_EXERCISE PROMPT_. Go through the entries and copy every line that has the string "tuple" in it.

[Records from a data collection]
+ + + + + + +

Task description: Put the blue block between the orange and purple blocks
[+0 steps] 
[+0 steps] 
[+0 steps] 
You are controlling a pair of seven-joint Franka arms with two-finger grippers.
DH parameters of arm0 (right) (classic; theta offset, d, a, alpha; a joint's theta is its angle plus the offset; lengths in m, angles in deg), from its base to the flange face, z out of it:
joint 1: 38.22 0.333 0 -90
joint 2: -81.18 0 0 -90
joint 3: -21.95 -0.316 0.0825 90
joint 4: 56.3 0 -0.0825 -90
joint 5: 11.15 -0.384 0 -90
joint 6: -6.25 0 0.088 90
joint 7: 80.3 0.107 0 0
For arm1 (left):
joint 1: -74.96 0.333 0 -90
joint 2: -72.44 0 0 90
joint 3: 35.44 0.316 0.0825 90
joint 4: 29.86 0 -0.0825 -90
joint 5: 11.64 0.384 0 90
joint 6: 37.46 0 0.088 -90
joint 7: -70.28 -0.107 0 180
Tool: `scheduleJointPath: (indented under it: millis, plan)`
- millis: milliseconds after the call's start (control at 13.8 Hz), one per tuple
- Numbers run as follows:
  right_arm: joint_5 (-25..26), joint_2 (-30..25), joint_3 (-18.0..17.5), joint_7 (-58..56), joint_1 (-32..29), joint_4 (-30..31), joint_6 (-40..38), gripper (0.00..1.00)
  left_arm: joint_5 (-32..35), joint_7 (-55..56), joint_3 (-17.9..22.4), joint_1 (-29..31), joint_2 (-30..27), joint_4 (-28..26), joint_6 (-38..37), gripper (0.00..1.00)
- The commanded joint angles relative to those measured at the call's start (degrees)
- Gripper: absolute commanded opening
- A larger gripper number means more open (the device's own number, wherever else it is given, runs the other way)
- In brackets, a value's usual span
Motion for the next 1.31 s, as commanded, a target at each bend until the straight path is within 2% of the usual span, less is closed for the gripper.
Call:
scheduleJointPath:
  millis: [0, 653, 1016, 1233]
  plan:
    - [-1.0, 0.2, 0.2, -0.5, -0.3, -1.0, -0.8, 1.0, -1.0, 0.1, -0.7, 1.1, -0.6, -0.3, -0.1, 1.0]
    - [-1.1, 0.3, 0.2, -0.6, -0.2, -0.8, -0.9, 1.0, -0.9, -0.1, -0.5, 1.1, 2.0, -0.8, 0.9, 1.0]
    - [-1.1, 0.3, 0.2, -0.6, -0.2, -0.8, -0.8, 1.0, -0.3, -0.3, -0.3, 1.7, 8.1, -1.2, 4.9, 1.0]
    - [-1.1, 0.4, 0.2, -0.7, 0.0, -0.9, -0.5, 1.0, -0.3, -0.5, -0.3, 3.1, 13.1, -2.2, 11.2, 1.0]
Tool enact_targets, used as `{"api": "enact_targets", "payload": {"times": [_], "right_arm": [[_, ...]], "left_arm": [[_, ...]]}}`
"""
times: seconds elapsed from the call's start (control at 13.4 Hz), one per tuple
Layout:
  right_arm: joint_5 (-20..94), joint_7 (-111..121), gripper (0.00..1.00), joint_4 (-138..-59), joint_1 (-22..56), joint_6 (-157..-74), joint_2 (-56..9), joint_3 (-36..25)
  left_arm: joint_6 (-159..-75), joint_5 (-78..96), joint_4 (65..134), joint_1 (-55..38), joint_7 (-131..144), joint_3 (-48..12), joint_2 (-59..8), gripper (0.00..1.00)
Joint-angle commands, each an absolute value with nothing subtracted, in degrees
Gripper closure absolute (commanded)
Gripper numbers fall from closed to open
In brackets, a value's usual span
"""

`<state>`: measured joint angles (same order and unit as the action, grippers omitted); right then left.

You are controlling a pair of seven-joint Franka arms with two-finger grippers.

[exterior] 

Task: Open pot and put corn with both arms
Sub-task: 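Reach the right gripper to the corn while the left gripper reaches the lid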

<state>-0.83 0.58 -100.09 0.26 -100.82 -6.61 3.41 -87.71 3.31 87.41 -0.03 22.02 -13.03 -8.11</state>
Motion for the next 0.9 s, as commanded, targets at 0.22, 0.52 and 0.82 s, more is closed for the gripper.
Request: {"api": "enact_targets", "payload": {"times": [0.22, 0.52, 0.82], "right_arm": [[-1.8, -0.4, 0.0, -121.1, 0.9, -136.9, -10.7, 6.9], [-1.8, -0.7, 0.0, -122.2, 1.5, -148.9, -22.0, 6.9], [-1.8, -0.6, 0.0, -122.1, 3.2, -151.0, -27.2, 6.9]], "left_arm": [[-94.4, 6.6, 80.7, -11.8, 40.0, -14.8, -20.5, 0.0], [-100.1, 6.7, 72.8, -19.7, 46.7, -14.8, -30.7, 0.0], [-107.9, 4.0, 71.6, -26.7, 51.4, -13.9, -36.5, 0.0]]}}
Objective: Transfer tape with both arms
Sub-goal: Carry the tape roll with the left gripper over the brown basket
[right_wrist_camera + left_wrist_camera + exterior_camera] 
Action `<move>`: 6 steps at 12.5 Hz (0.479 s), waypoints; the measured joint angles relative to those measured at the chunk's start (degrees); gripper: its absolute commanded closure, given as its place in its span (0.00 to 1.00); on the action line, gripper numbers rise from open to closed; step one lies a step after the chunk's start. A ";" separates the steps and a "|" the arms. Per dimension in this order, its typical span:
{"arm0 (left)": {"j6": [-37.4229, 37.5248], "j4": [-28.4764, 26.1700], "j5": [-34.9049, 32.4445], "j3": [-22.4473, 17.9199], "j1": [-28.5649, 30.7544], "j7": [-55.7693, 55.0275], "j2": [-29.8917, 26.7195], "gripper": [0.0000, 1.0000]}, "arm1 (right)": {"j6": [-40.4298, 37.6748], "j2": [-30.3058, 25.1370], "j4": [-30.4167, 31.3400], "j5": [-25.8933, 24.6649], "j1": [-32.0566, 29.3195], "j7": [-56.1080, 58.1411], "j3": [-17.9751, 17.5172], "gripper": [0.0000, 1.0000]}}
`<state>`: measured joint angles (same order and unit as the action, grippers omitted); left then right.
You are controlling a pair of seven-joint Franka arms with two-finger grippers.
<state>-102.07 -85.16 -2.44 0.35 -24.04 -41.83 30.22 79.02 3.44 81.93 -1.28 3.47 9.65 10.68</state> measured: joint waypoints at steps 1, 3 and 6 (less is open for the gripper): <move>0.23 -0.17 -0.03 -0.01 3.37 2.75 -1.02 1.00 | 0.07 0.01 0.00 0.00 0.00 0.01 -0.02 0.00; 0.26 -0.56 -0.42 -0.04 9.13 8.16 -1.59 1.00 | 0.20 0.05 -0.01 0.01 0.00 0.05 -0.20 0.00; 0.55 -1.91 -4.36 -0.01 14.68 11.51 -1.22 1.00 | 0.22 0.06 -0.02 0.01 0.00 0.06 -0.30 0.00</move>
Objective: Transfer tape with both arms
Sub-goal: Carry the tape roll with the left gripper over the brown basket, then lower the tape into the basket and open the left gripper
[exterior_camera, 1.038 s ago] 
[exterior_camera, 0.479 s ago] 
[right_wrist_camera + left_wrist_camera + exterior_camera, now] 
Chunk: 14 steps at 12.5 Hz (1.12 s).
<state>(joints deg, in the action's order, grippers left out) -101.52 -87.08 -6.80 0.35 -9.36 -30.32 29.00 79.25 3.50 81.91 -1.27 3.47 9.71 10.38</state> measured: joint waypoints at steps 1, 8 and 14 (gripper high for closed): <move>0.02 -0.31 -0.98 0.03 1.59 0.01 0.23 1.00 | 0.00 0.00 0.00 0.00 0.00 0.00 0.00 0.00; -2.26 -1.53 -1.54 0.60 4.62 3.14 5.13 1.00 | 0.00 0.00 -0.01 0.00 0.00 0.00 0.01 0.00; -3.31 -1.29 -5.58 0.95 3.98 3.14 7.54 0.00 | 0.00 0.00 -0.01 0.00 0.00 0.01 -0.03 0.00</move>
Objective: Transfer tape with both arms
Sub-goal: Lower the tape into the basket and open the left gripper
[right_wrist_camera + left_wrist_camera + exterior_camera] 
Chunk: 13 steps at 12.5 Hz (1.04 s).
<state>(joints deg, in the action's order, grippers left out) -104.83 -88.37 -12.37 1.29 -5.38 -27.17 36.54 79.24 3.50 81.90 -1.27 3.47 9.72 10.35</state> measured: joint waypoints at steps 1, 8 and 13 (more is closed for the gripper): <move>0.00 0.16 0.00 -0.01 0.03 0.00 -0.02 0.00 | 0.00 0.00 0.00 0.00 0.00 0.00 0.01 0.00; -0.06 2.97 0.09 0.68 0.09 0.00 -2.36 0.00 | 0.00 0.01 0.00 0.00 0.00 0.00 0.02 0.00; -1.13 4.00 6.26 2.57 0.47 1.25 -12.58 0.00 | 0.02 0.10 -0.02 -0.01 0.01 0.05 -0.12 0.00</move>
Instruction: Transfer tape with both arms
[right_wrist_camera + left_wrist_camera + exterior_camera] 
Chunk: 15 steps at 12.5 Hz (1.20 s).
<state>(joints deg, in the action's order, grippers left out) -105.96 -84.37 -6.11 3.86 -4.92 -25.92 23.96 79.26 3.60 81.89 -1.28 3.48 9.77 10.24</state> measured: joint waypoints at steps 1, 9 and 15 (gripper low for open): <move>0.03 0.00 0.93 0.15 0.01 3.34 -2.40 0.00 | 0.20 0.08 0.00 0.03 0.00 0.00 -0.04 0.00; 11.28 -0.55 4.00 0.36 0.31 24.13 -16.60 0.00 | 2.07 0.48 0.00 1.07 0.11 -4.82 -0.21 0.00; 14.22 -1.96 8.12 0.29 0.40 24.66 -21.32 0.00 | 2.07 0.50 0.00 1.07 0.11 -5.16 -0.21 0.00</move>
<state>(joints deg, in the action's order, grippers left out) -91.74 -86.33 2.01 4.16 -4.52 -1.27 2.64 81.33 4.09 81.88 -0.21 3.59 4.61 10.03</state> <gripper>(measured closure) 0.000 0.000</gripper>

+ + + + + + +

_SOLUTION_.
- millis: milliseconds after the call's start (control at 13.8 Hz), one per tuple
times: seconds elapsed from the call's start (control at 13.4 Hz), one per tuple

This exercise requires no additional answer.